Physics World published a survey by Sidney Perkowitz on how physics could reshape computation, stating that as AI pushes conventional silicon computing towards its physical and energy limits, researchers are exploring radically different ways to process information, from magnetic bits and in-memory logic to optical and brain-inspired machines.
Supercomputers perform nearly one quintillion operations per second (10^18 floating point operations per second) and manipulate up to 100 petabytes of data.
The article states that further progress in scientific and general computation is approaching saturation because of fundamental limits, that the explosion in AI based on large language models shows where computation needs to be improved, and that physics is essential for this effort.
Training the largest LLMs can take up to 100,000 GPUs using tens to hundreds of megawatts.
The supplied text of the article ends mid-sentence in the passage describing LLM training power demands, before any of the alternative computing approaches named in its standfirst are discussed.
Today digital computing uses billions of transistors etched onto semiconducting silicon chips working as tiny switches that represent binary 0 or 1.
Evidence-backed comparisons of source perspectives and observed adoption signals. Read the methodology
Which Builder, Operator, and Investor concerns the observed source mix emphasized—not a truth score.
Evidence, demonstrated adoption, hype gap, incentives, and confidence are assessed independently, each on its own current evidence. How these are measured.
Single-source survey, textbook facts firm, headline claims unexamined
One publisher, one article, no primary citations. The historical and architectural claims (transistor switching, clock plateau at 3–5 GHz, CPU/GPU core counts, Moore's law slowdown) are conventional and internally consistent, which supports the mid-range score. The macro estimates are unattributed 'up to' bands, and the paradigms the piece is nominally about receive no evidence at all in the supplied text, which caps it.

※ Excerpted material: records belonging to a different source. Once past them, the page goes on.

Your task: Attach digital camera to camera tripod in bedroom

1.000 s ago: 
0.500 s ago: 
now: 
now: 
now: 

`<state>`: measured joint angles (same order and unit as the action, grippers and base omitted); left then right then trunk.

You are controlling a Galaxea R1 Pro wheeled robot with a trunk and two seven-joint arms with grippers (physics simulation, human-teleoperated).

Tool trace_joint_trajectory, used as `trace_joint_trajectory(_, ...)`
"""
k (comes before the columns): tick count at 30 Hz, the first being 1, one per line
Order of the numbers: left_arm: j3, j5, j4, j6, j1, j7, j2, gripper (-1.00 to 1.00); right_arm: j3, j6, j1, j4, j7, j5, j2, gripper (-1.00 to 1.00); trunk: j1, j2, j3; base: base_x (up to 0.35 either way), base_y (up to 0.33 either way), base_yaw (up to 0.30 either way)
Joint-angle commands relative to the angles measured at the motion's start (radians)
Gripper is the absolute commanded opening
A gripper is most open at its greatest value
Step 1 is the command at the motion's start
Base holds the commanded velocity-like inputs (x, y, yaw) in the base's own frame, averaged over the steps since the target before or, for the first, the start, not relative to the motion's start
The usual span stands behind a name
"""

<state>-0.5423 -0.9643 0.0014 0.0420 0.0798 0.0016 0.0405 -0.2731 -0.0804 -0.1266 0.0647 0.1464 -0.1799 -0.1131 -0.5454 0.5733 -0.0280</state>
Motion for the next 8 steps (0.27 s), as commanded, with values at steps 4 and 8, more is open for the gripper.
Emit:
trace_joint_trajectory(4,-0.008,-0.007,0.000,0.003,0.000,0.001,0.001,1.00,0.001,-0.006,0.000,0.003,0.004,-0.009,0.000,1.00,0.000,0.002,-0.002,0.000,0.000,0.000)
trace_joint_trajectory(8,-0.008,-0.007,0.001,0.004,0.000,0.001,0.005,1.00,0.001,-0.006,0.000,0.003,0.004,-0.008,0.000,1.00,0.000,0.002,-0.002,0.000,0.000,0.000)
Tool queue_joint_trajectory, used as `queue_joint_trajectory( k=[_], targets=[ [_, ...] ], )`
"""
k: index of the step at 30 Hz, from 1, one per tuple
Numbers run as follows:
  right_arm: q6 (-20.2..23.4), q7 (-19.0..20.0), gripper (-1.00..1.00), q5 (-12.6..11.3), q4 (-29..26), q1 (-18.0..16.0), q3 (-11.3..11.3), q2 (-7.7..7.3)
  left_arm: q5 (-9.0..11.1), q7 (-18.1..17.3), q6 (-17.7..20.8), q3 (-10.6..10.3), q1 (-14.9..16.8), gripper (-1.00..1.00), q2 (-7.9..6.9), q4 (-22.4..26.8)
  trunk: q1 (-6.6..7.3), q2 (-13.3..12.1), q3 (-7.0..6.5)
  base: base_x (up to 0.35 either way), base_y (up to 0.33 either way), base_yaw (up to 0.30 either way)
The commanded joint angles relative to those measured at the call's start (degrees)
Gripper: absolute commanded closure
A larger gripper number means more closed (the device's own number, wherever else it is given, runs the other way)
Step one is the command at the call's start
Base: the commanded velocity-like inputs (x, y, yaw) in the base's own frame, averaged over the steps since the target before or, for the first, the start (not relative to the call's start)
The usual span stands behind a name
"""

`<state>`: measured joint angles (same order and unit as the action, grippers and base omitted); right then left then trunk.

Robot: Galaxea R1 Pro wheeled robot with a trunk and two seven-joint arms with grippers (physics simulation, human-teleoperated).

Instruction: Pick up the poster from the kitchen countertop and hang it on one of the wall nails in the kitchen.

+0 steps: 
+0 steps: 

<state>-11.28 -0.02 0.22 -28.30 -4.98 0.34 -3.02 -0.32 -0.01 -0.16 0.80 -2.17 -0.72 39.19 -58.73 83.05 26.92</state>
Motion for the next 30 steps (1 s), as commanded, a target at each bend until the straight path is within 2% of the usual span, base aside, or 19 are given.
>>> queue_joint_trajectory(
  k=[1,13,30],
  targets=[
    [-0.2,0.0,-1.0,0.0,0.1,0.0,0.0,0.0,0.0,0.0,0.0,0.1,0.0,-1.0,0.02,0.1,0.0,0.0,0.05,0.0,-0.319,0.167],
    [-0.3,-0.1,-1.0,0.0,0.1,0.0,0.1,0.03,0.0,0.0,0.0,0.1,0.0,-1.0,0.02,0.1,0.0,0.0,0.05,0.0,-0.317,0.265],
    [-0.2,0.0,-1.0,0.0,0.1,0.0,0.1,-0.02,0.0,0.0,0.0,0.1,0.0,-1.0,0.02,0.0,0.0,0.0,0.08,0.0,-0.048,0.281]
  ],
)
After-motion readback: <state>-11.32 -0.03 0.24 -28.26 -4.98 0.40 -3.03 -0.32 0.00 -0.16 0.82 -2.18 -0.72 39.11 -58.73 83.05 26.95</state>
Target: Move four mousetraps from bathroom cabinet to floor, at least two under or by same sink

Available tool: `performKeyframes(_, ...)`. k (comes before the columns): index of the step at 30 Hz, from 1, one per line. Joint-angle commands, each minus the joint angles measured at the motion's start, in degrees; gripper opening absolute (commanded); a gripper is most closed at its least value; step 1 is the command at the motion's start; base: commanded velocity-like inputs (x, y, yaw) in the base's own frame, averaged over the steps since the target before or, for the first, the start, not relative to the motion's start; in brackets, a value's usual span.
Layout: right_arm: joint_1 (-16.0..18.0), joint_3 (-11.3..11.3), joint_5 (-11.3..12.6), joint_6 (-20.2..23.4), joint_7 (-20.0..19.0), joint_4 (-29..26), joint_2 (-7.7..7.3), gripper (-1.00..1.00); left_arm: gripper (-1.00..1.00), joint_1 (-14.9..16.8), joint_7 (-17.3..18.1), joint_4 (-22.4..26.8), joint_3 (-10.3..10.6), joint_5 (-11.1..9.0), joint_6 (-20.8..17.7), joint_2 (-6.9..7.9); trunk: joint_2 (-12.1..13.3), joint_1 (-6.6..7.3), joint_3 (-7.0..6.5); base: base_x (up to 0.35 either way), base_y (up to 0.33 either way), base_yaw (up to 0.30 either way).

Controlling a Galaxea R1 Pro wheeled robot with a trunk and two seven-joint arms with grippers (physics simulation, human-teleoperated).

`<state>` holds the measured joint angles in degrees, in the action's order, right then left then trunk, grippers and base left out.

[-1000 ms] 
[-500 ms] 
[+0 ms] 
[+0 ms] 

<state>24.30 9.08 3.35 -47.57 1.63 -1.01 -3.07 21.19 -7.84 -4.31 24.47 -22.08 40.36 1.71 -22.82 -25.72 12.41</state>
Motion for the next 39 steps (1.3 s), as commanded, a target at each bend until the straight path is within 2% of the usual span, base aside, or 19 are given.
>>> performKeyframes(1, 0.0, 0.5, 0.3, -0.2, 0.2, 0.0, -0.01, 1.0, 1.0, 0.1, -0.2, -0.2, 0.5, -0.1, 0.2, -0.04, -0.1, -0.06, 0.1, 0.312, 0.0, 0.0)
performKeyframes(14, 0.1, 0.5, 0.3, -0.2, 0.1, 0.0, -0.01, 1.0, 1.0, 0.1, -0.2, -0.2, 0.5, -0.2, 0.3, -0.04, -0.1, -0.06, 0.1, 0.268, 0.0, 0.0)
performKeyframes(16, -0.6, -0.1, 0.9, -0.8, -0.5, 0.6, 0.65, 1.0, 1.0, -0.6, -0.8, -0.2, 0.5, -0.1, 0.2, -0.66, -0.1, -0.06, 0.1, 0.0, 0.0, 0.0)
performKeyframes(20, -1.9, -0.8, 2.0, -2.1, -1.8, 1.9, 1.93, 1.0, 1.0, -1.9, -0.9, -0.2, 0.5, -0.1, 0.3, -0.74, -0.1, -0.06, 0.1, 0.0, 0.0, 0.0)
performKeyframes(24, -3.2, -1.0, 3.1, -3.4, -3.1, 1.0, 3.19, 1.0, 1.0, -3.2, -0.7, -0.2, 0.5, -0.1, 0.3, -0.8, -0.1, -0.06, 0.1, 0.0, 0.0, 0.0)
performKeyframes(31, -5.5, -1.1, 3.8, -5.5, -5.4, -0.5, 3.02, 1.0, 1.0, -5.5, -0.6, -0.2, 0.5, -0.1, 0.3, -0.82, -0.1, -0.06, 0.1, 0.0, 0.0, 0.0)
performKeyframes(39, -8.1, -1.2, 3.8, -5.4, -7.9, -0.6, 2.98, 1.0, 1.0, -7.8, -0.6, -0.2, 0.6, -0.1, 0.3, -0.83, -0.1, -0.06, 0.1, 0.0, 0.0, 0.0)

Incumbent silicon only; successors have no disclosed deployment
The only adoption visible in the supplied material belongs to the technology the article says is hitting its ceiling: GPU-based supercomputing and 100,000-accelerator training fleets in a few dozen sites. Not a single deployment, product, benchmark or pilot of magnetic bits, in-memory logic, optical or brain-inspired computing appears, so adoption of the story's actual subject is effectively nil rather than merely unreported in this text.
Headline promises exits; text delivers the wall
Modestly overstated. The standfirst and title advertise magnetic bits, in-memory logic, optical and brain-inspired machines as the future of computation, while every quantified passage in the supplied text concerns incumbent limits and AI energy demand. The article's own analytical claims are hedged and conventional, so the gap comes from the promise-versus-delivery mismatch rather than from inflated technical assertions.
Disciplinary advocacy, no vendor stake disclosed
Physics World is a physics-community publication and the piece explicitly concludes that 'physics is essential for this effort', a framing that advances the relevance of the publisher's own field. That is a mild, legible incentive rather than a commercial one: no vendor, product, funder or investment position is promoted in the supplied text, and the technical claims cut against hardware boosterism by stressing power and heat limits.
Moderate on the wall, weak on everything else
Confidence is reasonable for the incumbent-limits arithmetic, which is conventional and self-consistent, but the cluster has one publisher, one truncated article, unattributed macro estimates, and zero material on the paradigms the story is named for. That combination supports a mid-scale reading and no more.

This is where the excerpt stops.